The code for a recursive algorithm to partition number
is listed below:

::

   void quicksort ( double *v, int start, int end )
   {
      if(start < end)
      {
         int pivot;
         partition(v,start,end,&pivot);
         quicksort(v,start,pivot-1);
         quicksort(v,pivot+1,end);
      }
   }

where ``partition`` has the prototype:

::

   void partition
    ( double *v, int lower, int upper, int *pivot );
   /* precondition: upper - lower > 0
    * takes v[lower] as pivot and interchanges elements:
    * v[i] <= v[pivot] for all i < pivot, and
    * v[i] > v[pivot] for all i > pivot,
    * where lower <= pivot <= upper. */

A ``partition`` function is defined below.

::

   void partition
    ( double *v, int lower, int upper, int *pivot )
   {
      double x = v[lower];
      int up = lower+1;   /* index will go up */
      int down = upper;   /* index will go down */
      while(up < down)
      {
         while((up < down) && (v[up] <= x)) up++;
         while((up < down) && (v[down] > x)) down--;
         if(up == down) break;
         double tmp = v[up];
         v[up] = v[down]; v[down] = tmp;
      }
      if(v[up] > x) up--;
      v[lower] = v[up]; v[up] = x;
      *pivot = up;
   }

The functions ``partition`` and ``qsort`` 
are called in the main function as follows:

::

   int lower = 0;
   int upper = n-1;
   int pivot = 0;

   if(n > 1) partition(v,lower,upper,&pivot);
  
   if(pivot != 0)
      qsort((void*)v,(size_t)pivot,
            sizeof(double),compare);

   if(pivot != n)
      qsort((void*)&v[pivot+1],(size_t)(n-pivot-1),
            sizeof(double),compare);


With OpenMP we define a parallel region:

::

   omp_set_num_threads(2);
   #pragma omp parallel
   {
      if(pivot != 0)
         qsort((void*)v,(size_t)pivot,
               sizeof(double),compare);
      if(pivot != n)
         qsort((void*)&v[pivot+1],(size_t)(n-pivot-1),
               sizeof(double),compare);
   }

The output of runs on a dual core Mac OS X at 2.26 GHz are below:

::

   $ time /tmp/time_qsort 10000000 0
   time elapsed : 4.0575 seconds

   real    0m4.299s
   user    0m4.229s
   sys     0m0.068s

   $ time /tmp/part_qsort_omp 10000000 0
   pivot = 4721964
   -> sorting the first half : 4721964 numbers
   -> sorting the second half : 5278035 numbers

   real    0m3.794s
   user    0m7.117s
   sys     0m0.066s

Speed up: 4.299/3.794 = 1.133, or 13.3 percent,
which is faster with one extra core.

Radix Sort for GPU acceleration
-------------------------------

Radix sort is introduced on an example of 16 4-bit numbers,
with :numref:`figradixsort1` showing the first step.

.. _figradixsort1:

.. figure:: ./figradixsort1.png
    :align: center

    The numbers are placed in two buckets, along the last bit.
    Within each bucket, the original order is preserved.

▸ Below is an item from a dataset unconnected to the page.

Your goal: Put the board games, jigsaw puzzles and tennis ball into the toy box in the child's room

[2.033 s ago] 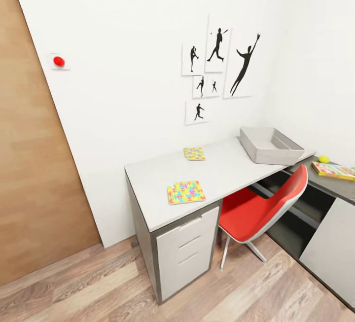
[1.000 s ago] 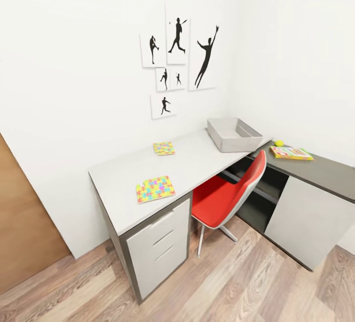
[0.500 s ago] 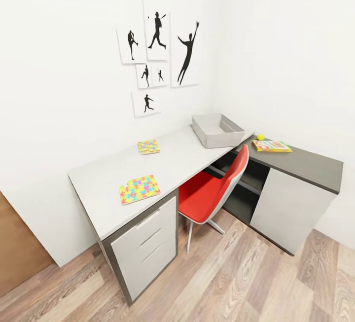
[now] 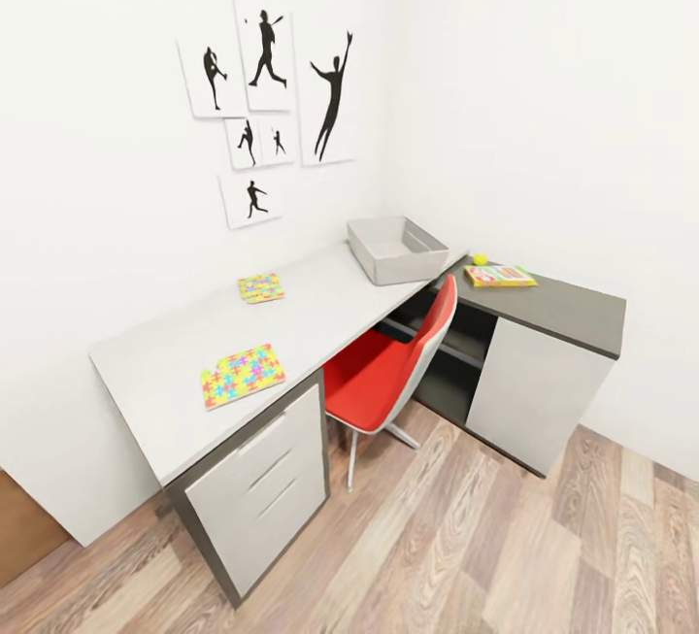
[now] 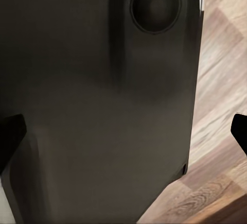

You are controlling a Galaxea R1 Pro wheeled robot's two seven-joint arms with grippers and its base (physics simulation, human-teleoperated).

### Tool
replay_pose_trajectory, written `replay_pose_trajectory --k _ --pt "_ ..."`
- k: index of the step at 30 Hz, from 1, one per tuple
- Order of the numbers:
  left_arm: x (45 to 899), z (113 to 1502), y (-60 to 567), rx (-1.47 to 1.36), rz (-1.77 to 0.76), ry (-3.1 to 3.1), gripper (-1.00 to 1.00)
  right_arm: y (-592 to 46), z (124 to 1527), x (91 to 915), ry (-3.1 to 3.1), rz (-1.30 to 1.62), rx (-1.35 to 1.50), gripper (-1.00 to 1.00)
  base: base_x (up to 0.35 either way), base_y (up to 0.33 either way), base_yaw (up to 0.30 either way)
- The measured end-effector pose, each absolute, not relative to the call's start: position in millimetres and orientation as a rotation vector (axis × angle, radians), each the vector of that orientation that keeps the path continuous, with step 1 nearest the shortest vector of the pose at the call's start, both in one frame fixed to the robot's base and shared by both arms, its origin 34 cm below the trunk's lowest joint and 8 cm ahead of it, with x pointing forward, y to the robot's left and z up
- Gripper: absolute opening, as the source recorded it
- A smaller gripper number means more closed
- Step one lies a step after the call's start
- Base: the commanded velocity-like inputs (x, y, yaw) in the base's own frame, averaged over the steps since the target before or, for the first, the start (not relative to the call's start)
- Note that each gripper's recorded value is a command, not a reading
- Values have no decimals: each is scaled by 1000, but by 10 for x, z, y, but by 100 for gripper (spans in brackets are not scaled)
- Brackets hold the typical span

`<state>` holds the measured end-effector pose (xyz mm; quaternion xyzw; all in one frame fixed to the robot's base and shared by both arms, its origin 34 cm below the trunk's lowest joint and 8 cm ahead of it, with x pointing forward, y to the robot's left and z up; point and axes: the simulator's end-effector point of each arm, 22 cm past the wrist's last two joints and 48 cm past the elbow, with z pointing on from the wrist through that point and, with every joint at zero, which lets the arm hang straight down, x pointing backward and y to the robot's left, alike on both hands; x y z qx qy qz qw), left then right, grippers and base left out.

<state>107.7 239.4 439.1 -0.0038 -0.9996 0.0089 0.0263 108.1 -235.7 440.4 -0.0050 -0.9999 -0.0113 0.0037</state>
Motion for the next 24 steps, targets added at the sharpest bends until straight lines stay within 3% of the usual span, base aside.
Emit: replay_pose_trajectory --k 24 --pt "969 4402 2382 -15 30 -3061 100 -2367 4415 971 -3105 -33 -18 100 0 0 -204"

Steps 2, 3, and 4 are shown in
:numref:`figradixsort2`, :numref:`figradixsort3`, and 
:numref:`figradixsort4` respectively.

.. _figradixsort2:

.. figure:: ./figradixsort2.png
    :align: center

    The numbers are placed in two buckets,
    along the second to last bit.
    Within each bucket, the original order is preserved.

.. _figradixsort3:

.. figure:: ./figradixsort3.png
    :align: center

    The numbers are placed in two buckets,
    along the second bit.
    Within each bucket, the original order is preserved.

.. _figradixsort4:

.. figure:: ./figradixsort4.png
    :align: center

    The numbers are placed in two buckets,
    along the first bit.  By the invariant:
    *within each bucket, the original order is preserved*,
    the list is sorted.

In a parallel implementation,
on 16 numbers, work with 16 threads, where the *i*-th thread
computes the position of the *i*-th input number in the output.
The rules for this computation follow:

* Mapping to a zero bucket:

  .. math::

     \begin{array}{rcl}
     \mbox{destination of a zero}
     & = & \mbox{\#zeros before}, \\
     & = & \mbox{\#keys before} - \mbox{\#ones before}, \\
     & = & \mbox{key index} - \mbox{\#ones before}.
     \end{array}

* Mapping to a one bucket:

  .. math::

     \begin{array}{rcl}
     \mbox{destination of a one}
     & = & \mbox{\#zeros in total} + \mbox{\#ones before}, \\
     & = & \mbox{\#keys in total} - \mbox{\#ones in total}
         + \mbox{\#ones before}, \\
     & = & \mbox{input size} - \mbox{\#ones in total}
         + \mbox{\#ones before}.
     \end{array}

The nontrivial computation is counting the number of keys
before it that map to the 1 bucket.
This is done by an *exclusive scan*,
illustrated in :numref:`figradixsortscan`.

.. _figradixsortscan:

.. figure:: ./figradixsortscan.png
    :align: center

    Counting the output position with an :index:`exclusive scan`.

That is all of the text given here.